Search code examples
amazon-web-serviceshadoopamazon-s3sqoop

Specify the AWS credentials in hadoop


I want to specify the AWS_SECRET_ACCESS_KEY and AWS_ACCESS_KEY_ID at run-time.

I already tried using

hadoop -Dfs.s3a.access.key=${AWS_ACESS_KEY_ID} -Dfs.s3a.secret.key=${AWS_SECRET_ACCESS_KEY} fs -ls s3a://my_bucket/

and

export HADOOP_CLIENT_OPTS="-Dfs.s3a.access.key=${AWS_ACCESS_KEY_ID} -Dfs.s3a.secret.key=${AWS_SECRET_ACCESS_KEY}"

and

export HADOOP_OPTS="-Dfs.s3a.access.key=${AWS_ACCESS_KEY_ID} -Dfs.s3a.secret.key=${AWS_SECRET_ACCESS_KEY}"
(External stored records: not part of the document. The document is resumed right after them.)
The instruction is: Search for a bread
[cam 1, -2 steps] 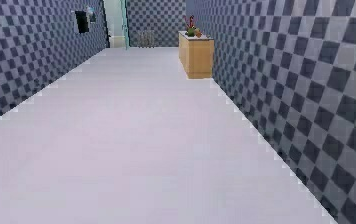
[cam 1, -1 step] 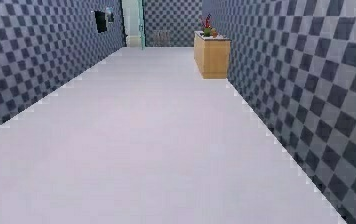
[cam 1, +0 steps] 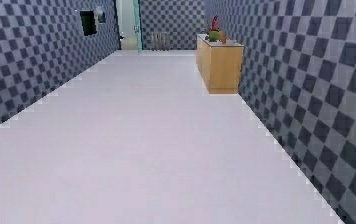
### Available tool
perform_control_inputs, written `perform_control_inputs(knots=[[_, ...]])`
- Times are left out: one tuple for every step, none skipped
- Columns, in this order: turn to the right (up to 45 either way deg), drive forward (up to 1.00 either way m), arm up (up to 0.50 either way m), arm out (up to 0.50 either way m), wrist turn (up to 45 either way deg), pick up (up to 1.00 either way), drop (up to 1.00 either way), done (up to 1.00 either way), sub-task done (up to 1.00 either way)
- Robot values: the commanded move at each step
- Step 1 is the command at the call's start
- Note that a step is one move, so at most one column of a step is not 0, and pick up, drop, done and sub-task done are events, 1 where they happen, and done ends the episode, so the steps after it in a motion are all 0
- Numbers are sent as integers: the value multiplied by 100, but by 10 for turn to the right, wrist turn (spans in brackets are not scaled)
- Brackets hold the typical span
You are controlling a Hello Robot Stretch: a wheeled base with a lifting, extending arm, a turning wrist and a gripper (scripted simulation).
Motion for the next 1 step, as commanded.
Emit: perform_control_inputs(knots=[[0,100,0,0,0,0,0,0,0]])
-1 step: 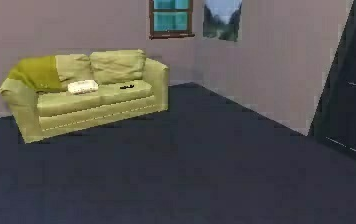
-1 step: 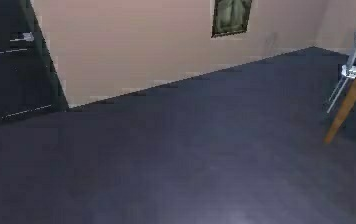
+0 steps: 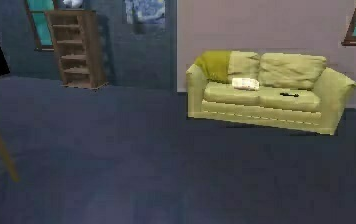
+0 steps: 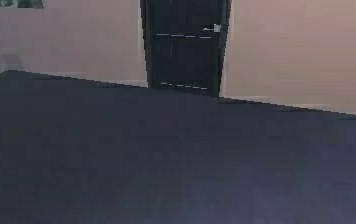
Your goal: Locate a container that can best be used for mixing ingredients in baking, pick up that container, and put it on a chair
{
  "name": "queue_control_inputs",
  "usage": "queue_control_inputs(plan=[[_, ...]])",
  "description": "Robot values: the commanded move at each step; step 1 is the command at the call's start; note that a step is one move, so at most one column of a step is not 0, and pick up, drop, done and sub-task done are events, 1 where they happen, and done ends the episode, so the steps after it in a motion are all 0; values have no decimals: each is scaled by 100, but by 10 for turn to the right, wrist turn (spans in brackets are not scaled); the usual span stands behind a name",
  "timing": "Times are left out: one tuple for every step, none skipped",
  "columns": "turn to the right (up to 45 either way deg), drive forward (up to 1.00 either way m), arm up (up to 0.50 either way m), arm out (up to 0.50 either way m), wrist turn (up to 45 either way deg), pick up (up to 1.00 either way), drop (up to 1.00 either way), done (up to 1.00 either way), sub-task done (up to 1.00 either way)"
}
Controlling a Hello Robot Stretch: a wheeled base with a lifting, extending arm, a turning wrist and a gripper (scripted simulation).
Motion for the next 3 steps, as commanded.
queue_control_inputs(plan=[[-450, 0, 0, 0, 0, 0, 0, 0, 0], [-360, 0, 0, 0, 0, 0, 0, 0, 0], [0, 100, 0, 0, 0, 0, 0, 0, 0]])
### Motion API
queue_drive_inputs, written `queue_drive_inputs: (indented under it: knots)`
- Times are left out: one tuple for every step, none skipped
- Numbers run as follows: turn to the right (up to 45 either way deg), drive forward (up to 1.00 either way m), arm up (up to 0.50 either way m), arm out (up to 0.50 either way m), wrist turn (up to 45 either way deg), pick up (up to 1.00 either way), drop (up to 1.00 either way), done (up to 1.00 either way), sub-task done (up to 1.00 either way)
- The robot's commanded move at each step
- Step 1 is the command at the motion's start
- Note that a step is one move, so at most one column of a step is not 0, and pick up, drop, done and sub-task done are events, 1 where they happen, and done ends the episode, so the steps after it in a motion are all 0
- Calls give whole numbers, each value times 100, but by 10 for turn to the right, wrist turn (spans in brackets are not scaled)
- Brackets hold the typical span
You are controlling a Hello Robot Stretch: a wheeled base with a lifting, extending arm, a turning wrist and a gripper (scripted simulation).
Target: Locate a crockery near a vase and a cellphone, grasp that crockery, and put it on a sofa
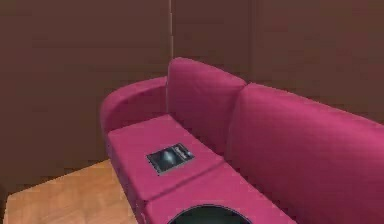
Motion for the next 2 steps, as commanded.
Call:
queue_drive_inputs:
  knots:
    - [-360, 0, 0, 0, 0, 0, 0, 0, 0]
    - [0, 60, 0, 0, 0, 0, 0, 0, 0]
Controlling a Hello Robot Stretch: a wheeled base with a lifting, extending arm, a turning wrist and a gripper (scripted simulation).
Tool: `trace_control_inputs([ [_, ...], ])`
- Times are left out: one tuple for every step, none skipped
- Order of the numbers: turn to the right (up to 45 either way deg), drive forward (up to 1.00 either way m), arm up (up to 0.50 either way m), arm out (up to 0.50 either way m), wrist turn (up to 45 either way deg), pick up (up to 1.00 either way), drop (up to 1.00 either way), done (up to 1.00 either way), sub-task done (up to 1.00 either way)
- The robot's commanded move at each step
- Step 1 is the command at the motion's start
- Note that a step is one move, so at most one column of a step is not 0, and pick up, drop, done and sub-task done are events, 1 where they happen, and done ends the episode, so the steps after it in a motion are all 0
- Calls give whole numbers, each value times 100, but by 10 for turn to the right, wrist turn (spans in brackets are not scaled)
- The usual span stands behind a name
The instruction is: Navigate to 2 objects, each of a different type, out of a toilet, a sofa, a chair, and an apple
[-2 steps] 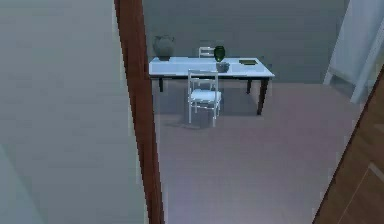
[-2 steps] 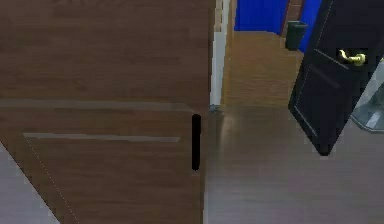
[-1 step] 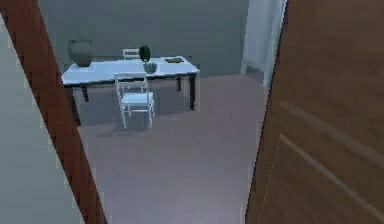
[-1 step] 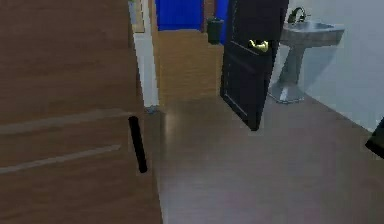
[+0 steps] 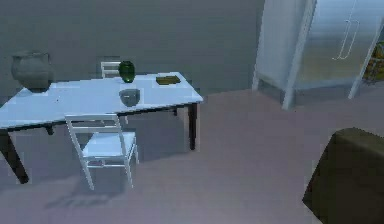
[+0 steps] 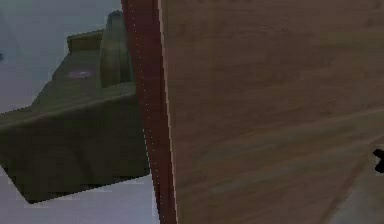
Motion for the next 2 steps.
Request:
trace_control_inputs([
  [150, 0, 0, 0, 0, 0, 0, 0, 0],
  [0, 5, 0, 0, 0, 0, 0, 0, 0],
])
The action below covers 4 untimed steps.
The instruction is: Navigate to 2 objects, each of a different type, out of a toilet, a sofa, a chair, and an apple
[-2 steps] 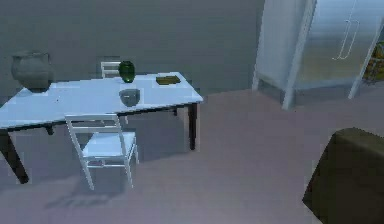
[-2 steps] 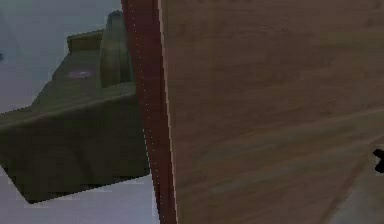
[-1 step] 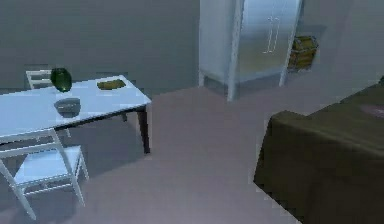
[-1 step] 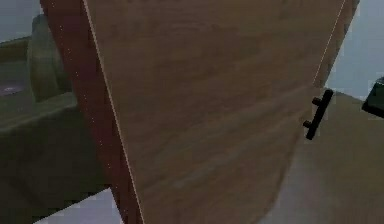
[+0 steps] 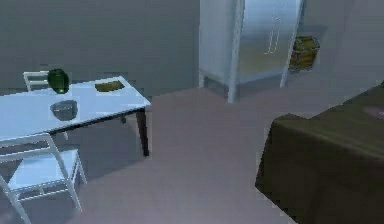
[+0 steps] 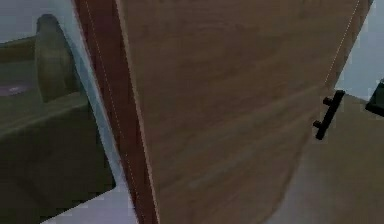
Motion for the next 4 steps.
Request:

In the last two examples, I tried to run with:

hadoop fs -ls s3a://my-bucket/

In all the cases I got:

-ls: Fatal internal error
com.amazonaws.AmazonClientException: Unable to load AWS credentials from any provider in the chain
        at com.amazonaws.auth.AWSCredentialsProviderChain.getCredentials(AWSCredentialsProviderChain.java:117)
        at com.amazonaws.services.s3.AmazonS3Client.invoke(AmazonS3Client.java:3521)
        at com.amazonaws.services.s3.AmazonS3Client.headBucket(AmazonS3Client.java:1031)
        at com.amazonaws.services.s3.AmazonS3Client.doesBucketExist(AmazonS3Client.java:994)
        at org.apache.hadoop.fs.s3a.S3AFileSystem.initialize(S3AFileSystem.java:297)
        at org.apache.hadoop.fs.FileSystem.createFileSystem(FileSystem.java:2669)
        at org.apache.hadoop.fs.FileSystem.access$200(FileSystem.java:94)
        at org.apache.hadoop.fs.FileSystem$Cache.getInternal(FileSystem.java:2703)
        at org.apache.hadoop.fs.FileSystem$Cache.get(FileSystem.java:2685)
        at org.apache.hadoop.fs.FileSystem.get(FileSystem.java:373)
        at org.apache.hadoop.fs.Path.getFileSystem(Path.java:295)
        at org.apache.hadoop.fs.shell.PathData.expandAsGlob(PathData.java:325)
        at org.apache.hadoop.fs.shell.Command.expandArgument(Command.java:235)
        at org.apache.hadoop.fs.shell.Command.expandArguments(Command.java:218)
        at org.apache.hadoop.fs.shell.Command.processRawArguments(Command.java:201)
        at org.apache.hadoop.fs.shell.Command.run(Command.java:165)
        at org.apache.hadoop.fs.FsShell.run(FsShell.java:287)
        at org.apache.hadoop.util.ToolRunner.run(ToolRunner.java:70)
        at org.apache.hadoop.util.ToolRunner.run(ToolRunner.java:84)
        at org.apache.hadoop.fs.FsShell.main(FsShell.java:340)

What am doing wrong?


Solution

  • This is a correct way to pass the credentials at runtime,

    hadoop fs -Dfs.s3a.access.key=${AWS_ACCESS_KEY_ID} -Dfs.s3a.secret.key=${AWS_SECRET_ACCESS_KEY} -ls s3a://my_bucket/
    

    Your syntax needs a small fix. Make sure that empty strings are not passed as the values to these properties. It would make these runtime properties invalid and would go on searching for the credentials as per the authentication chain.

    The S3A client follows the following authentication chain:

    1. If login details were provided in the filesystem URI, a warning is printed and then the username and password extracted for the AWS key and secret respectively.
    2. The fs.s3a.access.key and fs.s3a.secret.key are looked for in the Hadoop XML configuration.
    3. The AWS environment variables are then looked for.
    4. An attempt is made to query the Amazon EC2 Instance Metadata Service to retrieve credentials published to EC2 VMs.

    The other possible methods to pass the credentials at runtime (please note that it is neither safe nor recommended to supply them during runtime),

    1) Embed them in the S3 URI

    hdfs dfs -ls s3a://AWS_ACCESS_KEY_ID:AWS_SECRET_ACCESS_KEY@my-bucket/
    

    If the secret key contains any + or / symbols, escape them with %2B and %2F respectively.

    Never share the URL, logs generated using it, or use such an inline authentication mechanism in production.

    2) export environment variables for the session

    export AWS_ACCESS_KEY_ID=<YOUR_AWS_ACCESS_KEY_ID>
    export AWS_SECRET_ACCESS_KEY=<YOUR_AWS_SECRET_ACCESS_KEY>
    
    hdfs dfs -ls s3a://my-bucket/